626 F.Supp. at 1469. Subsequently, in 1984, the Court issued a judicial determination of the primary right of the Skokomish in Hood Canal. The Court ruled that
No tribe or member of a tribe shall exercise treaty fishing rights within the area of Hood Canal or on rivers or streams draining into Hood Canal subject to the primary right of the Skokomish Indian Tribe without the prior express consent of the Sko-komish Indian Tribe or as otherwise provided by the Hood Canal Agreement ... and Order of March 8, 1983.
Id. at 1487. The Court noted in its Conclusions of Law that the Agreement
contains the consent of the Skokomish Indian Tribe to fishing within certain parts of its territory, or primary right area, by members of the named Klallam bands, subject to conditions stated therein. That stipulation and order shall continue to govern treaty fishing by members of the Klallam bands in the areas described in it.

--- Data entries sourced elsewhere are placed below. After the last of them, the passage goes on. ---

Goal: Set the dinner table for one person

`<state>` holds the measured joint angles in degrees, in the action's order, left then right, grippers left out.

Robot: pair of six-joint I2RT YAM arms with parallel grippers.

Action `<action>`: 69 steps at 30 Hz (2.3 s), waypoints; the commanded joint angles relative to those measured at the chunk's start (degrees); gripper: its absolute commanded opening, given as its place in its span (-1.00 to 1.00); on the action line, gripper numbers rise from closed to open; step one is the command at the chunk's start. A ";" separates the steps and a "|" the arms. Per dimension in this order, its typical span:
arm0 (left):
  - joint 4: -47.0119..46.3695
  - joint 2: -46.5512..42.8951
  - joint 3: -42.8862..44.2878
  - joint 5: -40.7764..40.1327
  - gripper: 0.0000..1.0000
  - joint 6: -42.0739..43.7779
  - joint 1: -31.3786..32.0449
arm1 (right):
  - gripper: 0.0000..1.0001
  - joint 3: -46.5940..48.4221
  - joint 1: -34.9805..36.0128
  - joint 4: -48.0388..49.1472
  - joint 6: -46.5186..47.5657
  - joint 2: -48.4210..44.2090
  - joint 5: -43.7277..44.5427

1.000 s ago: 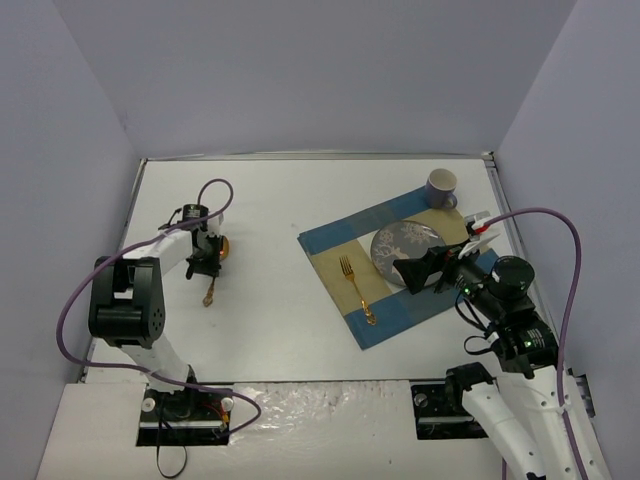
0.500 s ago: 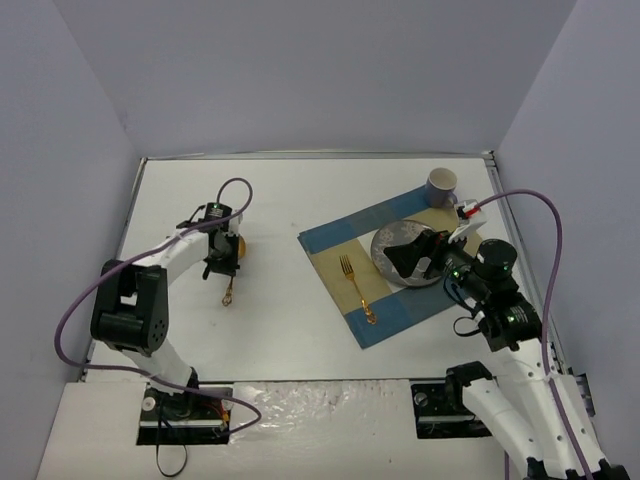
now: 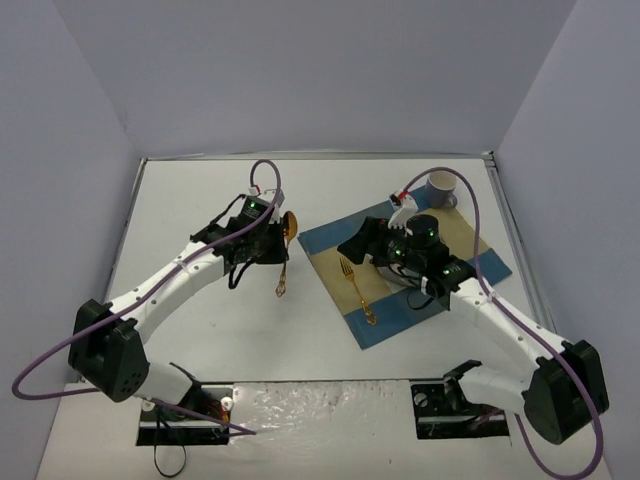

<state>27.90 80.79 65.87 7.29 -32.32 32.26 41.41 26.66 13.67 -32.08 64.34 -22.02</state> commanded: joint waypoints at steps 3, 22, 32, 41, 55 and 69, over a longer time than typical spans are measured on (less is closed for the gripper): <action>-4.82 -1.63 3.79 -1.99 -1.00 -9.55 5.75 | 0.33 7.14 5.19 13.00 -0.95 8.09 6.04; -7.60 -1.43 4.20 -2.98 -1.00 -10.57 8.61 | -0.19 12.20 12.47 15.86 -3.01 17.77 11.82; -8.13 -1.05 4.38 -3.90 -1.00 -10.10 9.35 | -0.43 11.57 13.34 16.85 -4.24 18.75 11.07; -6.88 -0.64 5.13 -5.35 -1.00 -9.16 10.31 | -0.49 11.39 13.14 14.73 -1.61 17.13 15.51; -5.96 -0.07 5.14 -6.38 -1.00 -8.72 11.75 | -0.60 13.70 12.45 13.13 1.85 17.75 16.78; -6.01 1.21 6.11 -6.75 -1.00 -7.86 12.83 | -0.92 13.48 11.15 12.00 2.20 17.93 17.78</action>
<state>23.94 83.07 68.47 1.19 -41.55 44.66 52.31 38.60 22.81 -30.78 83.37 -6.19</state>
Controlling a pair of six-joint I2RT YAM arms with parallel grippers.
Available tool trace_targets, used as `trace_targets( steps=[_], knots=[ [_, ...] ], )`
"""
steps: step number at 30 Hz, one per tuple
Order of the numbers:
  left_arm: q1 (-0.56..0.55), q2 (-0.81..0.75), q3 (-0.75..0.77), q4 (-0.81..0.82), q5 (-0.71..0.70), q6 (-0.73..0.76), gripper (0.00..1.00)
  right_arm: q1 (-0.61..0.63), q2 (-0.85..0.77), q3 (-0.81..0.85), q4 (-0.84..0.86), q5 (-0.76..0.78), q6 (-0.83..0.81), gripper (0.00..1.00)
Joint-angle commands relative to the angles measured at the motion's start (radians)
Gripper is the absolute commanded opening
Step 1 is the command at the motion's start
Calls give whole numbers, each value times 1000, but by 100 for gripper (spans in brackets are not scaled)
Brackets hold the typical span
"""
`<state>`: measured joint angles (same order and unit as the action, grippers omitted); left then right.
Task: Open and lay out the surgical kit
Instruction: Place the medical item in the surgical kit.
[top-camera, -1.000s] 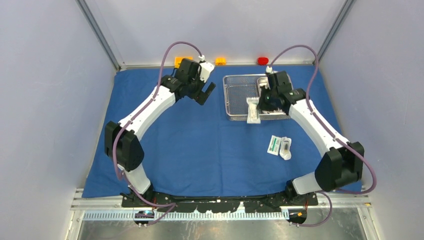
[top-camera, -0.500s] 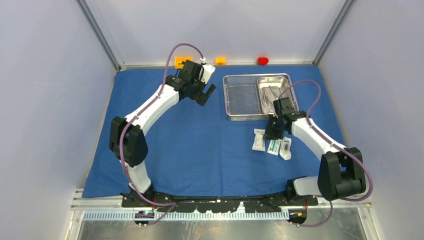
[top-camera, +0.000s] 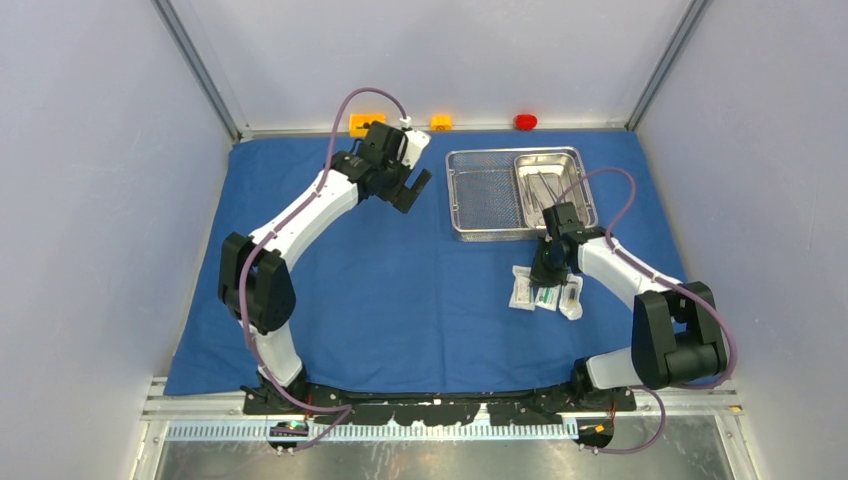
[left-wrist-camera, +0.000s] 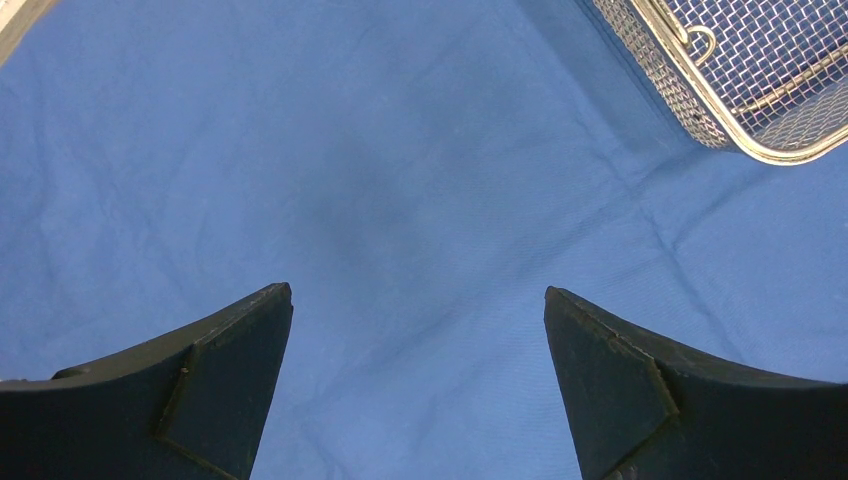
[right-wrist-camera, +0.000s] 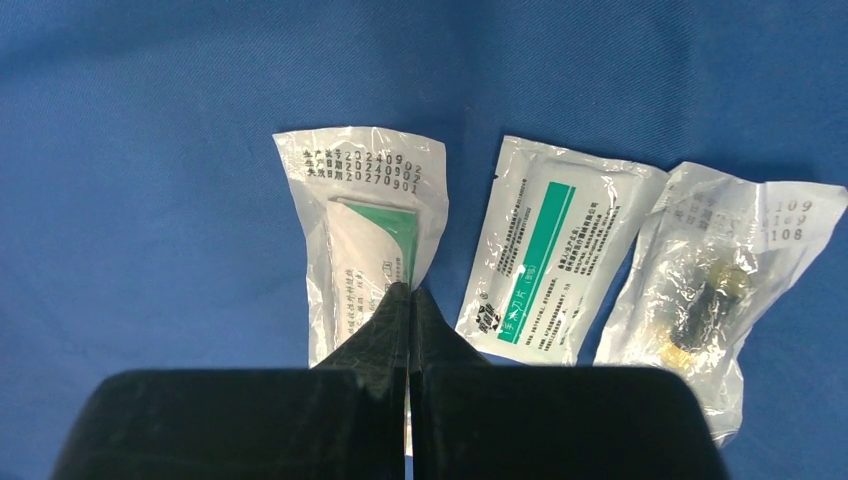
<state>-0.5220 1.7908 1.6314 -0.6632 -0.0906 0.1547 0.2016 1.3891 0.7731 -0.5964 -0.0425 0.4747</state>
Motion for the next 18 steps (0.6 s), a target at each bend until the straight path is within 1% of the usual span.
trace_targets(
  steps=[1, 3, 6, 11, 15, 18],
  knots=[
    [5, -33, 13, 24, 11, -25, 100, -1, 2, 11, 10, 29, -21, 0],
    [5, -24, 17, 21, 14, -28, 100, -2, 2, 13, 5, 25, -23, 4],
    [5, -18, 15, 16, 12, -29, 100, -2, 3, 21, -10, 6, -24, 17],
    [5, -22, 12, 13, 3, -22, 100, -2, -15, 56, -51, 15, -29, 34],
    [5, -32, 13, 10, -1, -21, 100, -3, -58, 113, -83, 24, -67, 44],
    [5, -39, 17, 5, -1, -20, 100, -3, -95, 177, -100, 36, -105, 54]
  ],
)
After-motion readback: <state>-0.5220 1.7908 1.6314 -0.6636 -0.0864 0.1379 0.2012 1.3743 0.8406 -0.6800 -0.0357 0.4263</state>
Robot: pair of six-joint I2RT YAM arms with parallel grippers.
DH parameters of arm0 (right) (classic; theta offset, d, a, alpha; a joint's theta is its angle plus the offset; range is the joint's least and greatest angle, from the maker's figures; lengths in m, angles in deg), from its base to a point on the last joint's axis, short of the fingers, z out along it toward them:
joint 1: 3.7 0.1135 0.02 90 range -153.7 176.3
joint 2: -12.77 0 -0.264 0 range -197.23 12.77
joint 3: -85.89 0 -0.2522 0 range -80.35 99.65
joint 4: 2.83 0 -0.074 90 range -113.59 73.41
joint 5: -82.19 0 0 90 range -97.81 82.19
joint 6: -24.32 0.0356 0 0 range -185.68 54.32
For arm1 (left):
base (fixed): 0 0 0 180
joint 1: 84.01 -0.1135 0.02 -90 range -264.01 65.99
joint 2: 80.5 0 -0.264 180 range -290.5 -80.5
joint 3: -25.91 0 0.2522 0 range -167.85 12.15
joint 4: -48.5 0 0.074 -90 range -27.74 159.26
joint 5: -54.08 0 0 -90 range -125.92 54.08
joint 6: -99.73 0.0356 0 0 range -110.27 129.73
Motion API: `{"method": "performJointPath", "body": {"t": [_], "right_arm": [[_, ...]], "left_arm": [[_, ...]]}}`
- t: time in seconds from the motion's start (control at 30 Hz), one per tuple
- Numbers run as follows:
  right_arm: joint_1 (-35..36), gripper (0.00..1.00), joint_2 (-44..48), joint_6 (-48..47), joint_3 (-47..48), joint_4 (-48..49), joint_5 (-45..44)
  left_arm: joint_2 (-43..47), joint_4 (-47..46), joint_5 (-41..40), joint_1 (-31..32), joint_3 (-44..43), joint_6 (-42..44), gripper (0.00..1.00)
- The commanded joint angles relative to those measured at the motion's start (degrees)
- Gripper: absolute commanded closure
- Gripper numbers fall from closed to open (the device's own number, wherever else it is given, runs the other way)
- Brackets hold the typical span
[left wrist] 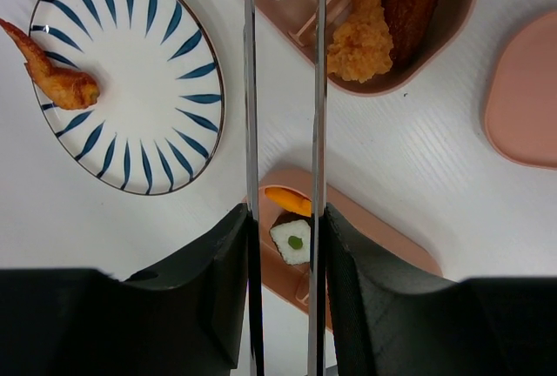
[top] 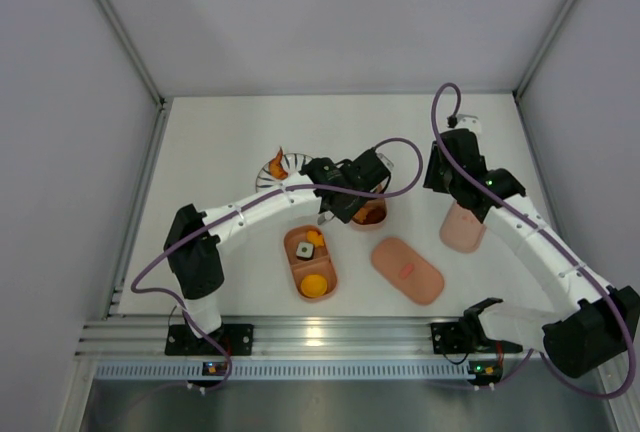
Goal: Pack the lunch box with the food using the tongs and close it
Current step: Place the fake food in the packing box.
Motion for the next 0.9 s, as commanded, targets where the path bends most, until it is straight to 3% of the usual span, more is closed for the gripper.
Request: {"method": "performJointPath", "body": {"t": [0.0, 0.37, 0.87], "right_arm": [[-0.52, 0.61, 2.03, -0.36, -0.52, -1.38, -1.51], [-0.52, 0.61, 3.0, -0.36, 0.1, -2.43, -1.59], [-0.52, 0.61, 3.35, -0.36, -0.52, -2.26, -1.86]], "left_arm": [[2.76, -0.66, 1.23, 0.32, -1.92, -0.18, 0.58], [4.6, -1.28, 3.87, 0.32, -0.78, -0.62, 0.57], [2.76, -2.25, 1.33, 0.14, 0.45, -1.06, 0.55]]}}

Id. at 1491. Thus, the Court's Order determining the primary right of the Skokomish maintained the force and effect of the Hood Canal Agreement on that primary right. This ruling was affirmed by the Ninth Circuit. U.S. et al. v. Skokomish, 764 F.2d 670 (9th Cir.1985).
. The Lower Elwha argued, in opposition to dismissal, that a race fishery in Hood Canal would result in destruction of the resource through a "tragedy of the commons”. This cannot occur, however, because the total combined harvest of each species by all the Tribes is limited by state fisheries regulations which are not at issue here.
. The Lower Elwha Klallam Tribe also objected to the Suquamish suggestion to expand the scope of this subproceeding, in a filing designated as "joinder in opposition to motion for summary judgment” (Dkt. # 186). As opposition to the Suquamish motion for summary judgment, this filing is untimely. However, the substance of the argument presented relates to the Suquamish request to expand this subproceeding. The Court has therefore considered this document as a joinder in the three surreplies.